In the colorful world of tattoos, there are some really good ones and really bad ones. Good or bad, the person displaying the tattoo has to own it. According to one tattoo company, the artist who inked the tatt owns it too.
Earlier this month, Solid Oak Sketches filed a complaint against Visual Concepts, 2K Games, and Take-Two Interactive Software, the creators of the popular video-game franchise “NBA2K,” alleging copyright infringement when the likenesses of the tattoos on specific high-profile NBA players appeared on the video screen as well.
This legal matter has come up several times before. Most notably, when S. Victor Whitmill, the artist responsible for Mike Tyson’s famous facial ink sued Warner Bros. over the art’s appearance in “Hangover 2,” Whitmill vs. Warner Bros. Entertainment Inc. Prior to the settlement, in which Whitmill was awarded $22,500 for his work, the judge commented: “Of course tattoos can be copyrighted. I don’t think there is any reasonable dispute about that.”

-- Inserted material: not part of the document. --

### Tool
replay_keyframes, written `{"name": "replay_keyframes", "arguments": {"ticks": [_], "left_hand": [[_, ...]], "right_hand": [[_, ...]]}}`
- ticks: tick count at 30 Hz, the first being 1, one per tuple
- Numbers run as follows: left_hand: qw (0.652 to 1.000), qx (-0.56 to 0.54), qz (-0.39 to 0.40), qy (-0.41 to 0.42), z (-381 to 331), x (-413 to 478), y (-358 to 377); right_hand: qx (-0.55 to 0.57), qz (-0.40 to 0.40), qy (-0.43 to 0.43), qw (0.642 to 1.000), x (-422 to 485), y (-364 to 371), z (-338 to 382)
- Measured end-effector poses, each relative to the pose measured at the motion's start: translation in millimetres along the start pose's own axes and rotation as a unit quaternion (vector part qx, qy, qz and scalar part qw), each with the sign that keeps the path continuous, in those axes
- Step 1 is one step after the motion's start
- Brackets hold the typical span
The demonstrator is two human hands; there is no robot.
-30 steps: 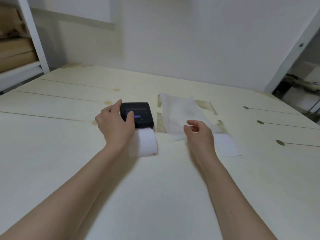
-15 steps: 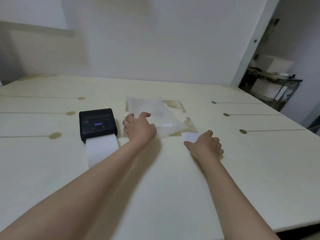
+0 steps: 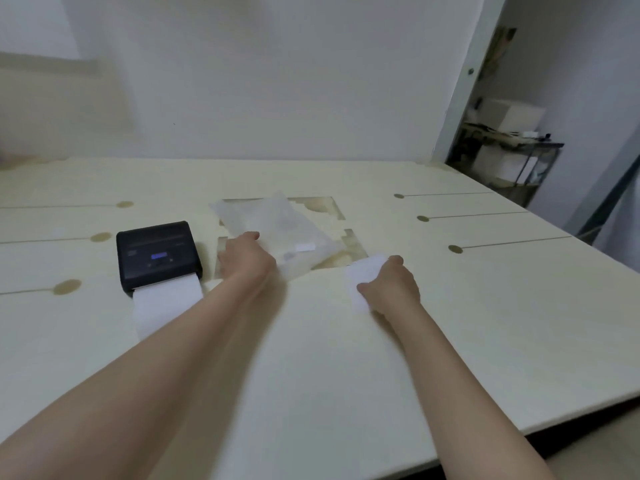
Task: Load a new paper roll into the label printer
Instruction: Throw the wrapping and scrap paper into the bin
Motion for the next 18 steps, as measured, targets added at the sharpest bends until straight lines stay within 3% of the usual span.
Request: {"name": "replay_keyframes", "arguments": {"ticks": [4,12,18], "left_hand": [[0.998,-0.033,-0.007,0.049,2.0,-14.1,-5.0],[0.963,-0.228,0.105,0.094,3.5,-59.7,-6.4],[0.94,-0.291,0.146,0.106,10.3,-89.7,-16.7]], "right_hand": [[0.264,0.018,-0.098,0.959,-9.9,-1.1,-2.2],[0.267,0.017,-0.091,0.959,-19.2,4.8,7.2],[0.337,0.034,-0.058,0.939,-36.3,-5.1,-11.7]]}}
Point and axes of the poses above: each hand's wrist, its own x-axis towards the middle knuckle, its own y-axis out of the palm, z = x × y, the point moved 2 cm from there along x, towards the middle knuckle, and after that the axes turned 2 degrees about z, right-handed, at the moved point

In its complaint, Solid Oak Sketches claims copyright on eight original designs, including a child’s portrait, a crown with butterflies and a wizard, imprinted on five NBA players, LeBron James, Kobe Bryant, Kenyon Martin, DeAndre Jordan and Eric Bledsoe. The complaint states that the “copyrighted tattoo designs easily satisfy [the] standard for originality” as set by the Supreme Court.
Previous to the complaint, the tattoo company stated the alleged value for use of these images equals $819,500 and offered a perpetual license for $1,144,000, which the video-game makers declined. The plaintiff now seeks $150,000 per infringement, which, as Ars Technica notes, could total billions in damages as millions of copies of the video game have sold.